Triste nouvelle pour notre école

C’est une bien triste nouvelle que nous avons apprise au milieu de ces vacances. Louis Heneffe, Président du Conseil d’Administration est décédé au terme d’une grave maladie.
Voici le texte lu par Monsieur Etienne Delneuville au nom de l’ensemble du personnel et des amis de l’école.

Louis,

Au nom de tous tes amis du Pouvoir organisateur de l’école de Cortil, je
tiens à te dire aujourd’hui encore une fois merci.
Enfant du village, tu as connu l’école depuis ton enfance, l’ancienne école,
derrière la place.
Au moment où Maryse a commencé à y étudier, avec José Ninforge et d’autres
parents, tu as soutenu le projet un peu fou d’en construire une toute
nouvelle, un peu plus loin que l’église.
Ce projet a abouti, difficilement, et des centaines d’enfants ont profité
depuis septembre 1981 de ces nouveaux locaux.
Dans la lancée, vous vous avez mis sur pied l’association des parents,
toujours très active et dynamique aujourd’hui.
Depuis, il ne passait pas un jour sans que tu penses à l’école ou que tu y
sois, pour y rendre un service ou régler un problème.

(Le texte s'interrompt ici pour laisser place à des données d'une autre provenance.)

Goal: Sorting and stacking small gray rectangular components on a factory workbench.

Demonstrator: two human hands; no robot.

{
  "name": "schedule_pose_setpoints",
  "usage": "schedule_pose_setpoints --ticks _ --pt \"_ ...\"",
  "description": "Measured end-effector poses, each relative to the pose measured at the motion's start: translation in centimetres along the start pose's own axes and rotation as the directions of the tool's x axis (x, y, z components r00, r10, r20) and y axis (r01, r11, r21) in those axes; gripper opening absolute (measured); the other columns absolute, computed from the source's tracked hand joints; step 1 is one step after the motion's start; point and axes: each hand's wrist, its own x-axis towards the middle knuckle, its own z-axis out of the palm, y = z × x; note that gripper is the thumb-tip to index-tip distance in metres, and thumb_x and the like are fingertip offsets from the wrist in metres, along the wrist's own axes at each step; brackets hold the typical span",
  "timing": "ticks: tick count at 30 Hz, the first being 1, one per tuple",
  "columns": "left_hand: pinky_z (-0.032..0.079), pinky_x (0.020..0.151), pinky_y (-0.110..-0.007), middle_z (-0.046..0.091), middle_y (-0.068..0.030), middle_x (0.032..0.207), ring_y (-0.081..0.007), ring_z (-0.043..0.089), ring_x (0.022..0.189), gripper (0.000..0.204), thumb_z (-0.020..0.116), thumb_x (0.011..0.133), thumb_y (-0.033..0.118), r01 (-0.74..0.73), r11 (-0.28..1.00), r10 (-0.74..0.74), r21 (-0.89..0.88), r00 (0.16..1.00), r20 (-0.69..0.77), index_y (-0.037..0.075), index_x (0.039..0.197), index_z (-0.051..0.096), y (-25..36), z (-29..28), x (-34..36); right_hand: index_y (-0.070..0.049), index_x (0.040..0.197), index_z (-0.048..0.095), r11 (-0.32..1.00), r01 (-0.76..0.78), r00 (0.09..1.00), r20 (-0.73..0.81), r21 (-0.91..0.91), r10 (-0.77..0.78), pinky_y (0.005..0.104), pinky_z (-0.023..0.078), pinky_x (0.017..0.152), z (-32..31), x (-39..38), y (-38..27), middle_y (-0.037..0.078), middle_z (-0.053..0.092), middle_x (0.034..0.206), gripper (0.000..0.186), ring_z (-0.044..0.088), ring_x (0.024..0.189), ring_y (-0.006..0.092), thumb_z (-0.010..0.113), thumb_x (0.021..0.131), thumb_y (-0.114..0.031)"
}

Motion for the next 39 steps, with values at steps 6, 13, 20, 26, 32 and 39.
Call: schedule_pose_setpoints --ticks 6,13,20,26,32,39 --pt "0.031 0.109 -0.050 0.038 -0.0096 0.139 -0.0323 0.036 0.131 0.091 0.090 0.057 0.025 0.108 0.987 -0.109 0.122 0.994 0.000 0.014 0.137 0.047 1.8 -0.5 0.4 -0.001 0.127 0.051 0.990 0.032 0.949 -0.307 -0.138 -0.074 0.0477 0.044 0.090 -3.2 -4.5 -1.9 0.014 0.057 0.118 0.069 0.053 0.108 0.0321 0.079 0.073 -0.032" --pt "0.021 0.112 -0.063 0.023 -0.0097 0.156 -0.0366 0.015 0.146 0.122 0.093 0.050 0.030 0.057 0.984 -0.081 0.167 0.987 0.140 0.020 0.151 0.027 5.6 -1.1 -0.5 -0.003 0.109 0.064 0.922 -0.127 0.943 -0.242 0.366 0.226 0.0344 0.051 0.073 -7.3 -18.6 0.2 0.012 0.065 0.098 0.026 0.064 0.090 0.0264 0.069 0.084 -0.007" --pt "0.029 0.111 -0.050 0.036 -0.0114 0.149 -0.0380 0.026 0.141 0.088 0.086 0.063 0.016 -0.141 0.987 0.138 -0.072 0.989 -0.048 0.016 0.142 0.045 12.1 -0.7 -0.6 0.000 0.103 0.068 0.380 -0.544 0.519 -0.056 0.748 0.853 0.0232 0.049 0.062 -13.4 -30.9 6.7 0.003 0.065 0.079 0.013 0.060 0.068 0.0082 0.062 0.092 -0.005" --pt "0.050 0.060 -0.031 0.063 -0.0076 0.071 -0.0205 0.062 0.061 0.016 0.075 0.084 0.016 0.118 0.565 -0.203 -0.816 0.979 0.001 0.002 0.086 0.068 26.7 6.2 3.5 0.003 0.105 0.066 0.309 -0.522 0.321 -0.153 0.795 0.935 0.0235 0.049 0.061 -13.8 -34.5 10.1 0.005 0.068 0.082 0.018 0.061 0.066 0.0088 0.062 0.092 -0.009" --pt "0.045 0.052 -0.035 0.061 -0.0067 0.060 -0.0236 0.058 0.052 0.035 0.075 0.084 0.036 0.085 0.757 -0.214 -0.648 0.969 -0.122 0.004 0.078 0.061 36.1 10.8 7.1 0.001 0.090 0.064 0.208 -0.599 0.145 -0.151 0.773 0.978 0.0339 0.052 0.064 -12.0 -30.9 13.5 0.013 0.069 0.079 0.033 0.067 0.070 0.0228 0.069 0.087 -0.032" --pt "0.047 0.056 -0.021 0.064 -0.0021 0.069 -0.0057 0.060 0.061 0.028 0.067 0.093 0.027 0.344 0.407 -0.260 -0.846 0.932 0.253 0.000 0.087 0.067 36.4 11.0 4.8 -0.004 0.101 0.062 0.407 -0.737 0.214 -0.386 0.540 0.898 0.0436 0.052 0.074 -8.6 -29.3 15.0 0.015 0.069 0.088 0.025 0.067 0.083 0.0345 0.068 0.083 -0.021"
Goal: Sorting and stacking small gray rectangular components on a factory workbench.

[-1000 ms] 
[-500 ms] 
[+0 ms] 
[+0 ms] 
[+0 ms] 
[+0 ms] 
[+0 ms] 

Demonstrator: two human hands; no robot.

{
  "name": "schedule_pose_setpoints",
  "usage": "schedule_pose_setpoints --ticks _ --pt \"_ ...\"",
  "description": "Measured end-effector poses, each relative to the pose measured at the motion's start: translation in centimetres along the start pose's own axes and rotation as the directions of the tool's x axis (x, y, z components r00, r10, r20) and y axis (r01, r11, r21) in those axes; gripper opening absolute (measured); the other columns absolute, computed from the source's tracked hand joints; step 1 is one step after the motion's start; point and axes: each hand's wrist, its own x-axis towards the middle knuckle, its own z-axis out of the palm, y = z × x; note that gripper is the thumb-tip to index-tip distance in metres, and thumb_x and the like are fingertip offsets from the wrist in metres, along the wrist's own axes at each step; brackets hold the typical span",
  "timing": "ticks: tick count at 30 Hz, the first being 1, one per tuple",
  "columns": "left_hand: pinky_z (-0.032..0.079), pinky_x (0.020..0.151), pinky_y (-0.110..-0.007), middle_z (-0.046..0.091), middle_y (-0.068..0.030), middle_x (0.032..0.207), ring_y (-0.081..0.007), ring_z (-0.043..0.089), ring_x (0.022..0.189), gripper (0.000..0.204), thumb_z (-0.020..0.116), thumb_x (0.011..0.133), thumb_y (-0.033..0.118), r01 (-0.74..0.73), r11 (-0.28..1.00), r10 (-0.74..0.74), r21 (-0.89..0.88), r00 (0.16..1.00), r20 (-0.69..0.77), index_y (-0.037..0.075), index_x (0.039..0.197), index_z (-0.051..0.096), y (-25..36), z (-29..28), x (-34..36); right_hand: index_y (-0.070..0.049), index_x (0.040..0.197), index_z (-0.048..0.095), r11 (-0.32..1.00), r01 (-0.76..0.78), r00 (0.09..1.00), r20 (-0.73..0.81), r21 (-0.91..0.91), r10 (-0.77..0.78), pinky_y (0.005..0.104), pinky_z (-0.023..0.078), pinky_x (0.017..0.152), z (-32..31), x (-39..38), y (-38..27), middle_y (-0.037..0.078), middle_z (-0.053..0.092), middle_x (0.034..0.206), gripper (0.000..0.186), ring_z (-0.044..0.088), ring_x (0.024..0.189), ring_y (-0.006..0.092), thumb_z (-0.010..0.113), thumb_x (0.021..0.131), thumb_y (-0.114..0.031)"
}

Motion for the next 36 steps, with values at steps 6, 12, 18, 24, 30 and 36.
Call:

L’école du village, ta seconde maison, comme disait Brigitte…
C’est là que nous avons appris à te connaître.
Sous des dehors bourrus, nous avons rencontré l’homme, sensible et attentif,
plus préoccupé du bien d’autrui que du sien.
Déterminé, jusqu’à l’obstination.
Disponible, au-delà de la raison.
Prêt à remuer ciel et terre, à courir de Bruxelles à Charleroi, à frapper à
toutes les portes pour faire aboutir les dossiers.
Fidèle à sa parole et à ses amis.
Et qui n’a jamais, jamais compté son temps.

Ce qui restera, parmi beaucoup d’autres traits, c’est, comme je l’ai dit, ta
présence à l’école. Jour ou nuit, semaine ou week-end, tu étais là quand il
le fallait.
Tu n’aurais manqué pour rien au monde les fêtes de l’école. Tu y as
d’ailleurs été présent chaque année, sans interruption, depuis les premières
fêtes scolaires sous le préau de l’école des filles. Et le vendredi qui a
précédé la dernière, il y a deux mois, tu étais là, soutenant les équipes
qui s’activaient et t’excusant de ne pouvoir venir parce que tu retournais
en clinique.
Tu as multiplié les contacts et les rencontres pour trouver pour l’école une
réponse adaptée et réaliste à la nécessité de l’apprentissage des langues,
un autre cheval de bataille.
Ta dernière réalisation : le remplacement de la vieille chaudière de l’école
par une nouvelle bien plus performante et économe. C’est un très gros
budget, trop important pour les finances de l’école : tu as réussi à trouver
les leviers et les subsides pour que cela ne lui coûte presque rien. Tu as
suivi le dossier, comme tous les autres, tu l’as porté à bout de bras, tant
sur le plan technique qu’administratif, jusqu’à ce qu’il aboutisse. Bravo et
merci.

Deux mots encore. Tu aurais tant voulu mener jusqu’au bout l’opération du
remboursement de l’emprunt de l’école, qui te causait tellement de souci, et
pour lequel tu as trouvé des solutions chaque fois que c’était nécessaire et
sans ménager tes efforts. Bien malgré toi, tu laisses cette mission à tes
successeurs. Crois bien qu’ils continueront à relever ce défi. Tu peux
partir en paix et en confiance.

Enfin, au moment du départ de Brigitte, tu nous écrivais ces mots :
« Malgré un état physique fragile, elle restait pleine d’optimisme et
d’espoir. Mais, comme on dit, la maladie a été plus forte. Elle ne souffre
plus et est dans la joie du Seigneur, et j’y crois. »
Et j’y crois, disais-tu. C’est dans la foi, dans la confiance dans les
hommes et en Dieu que tu t’en vas aujourd’hui. C’est cette foi qui t’a fait
traverser les épreuves, jusqu’à l’épreuve ultime, avec courage. C’est dans
cette foi que nous te disons au revoir, Louis : au revoir, et merci.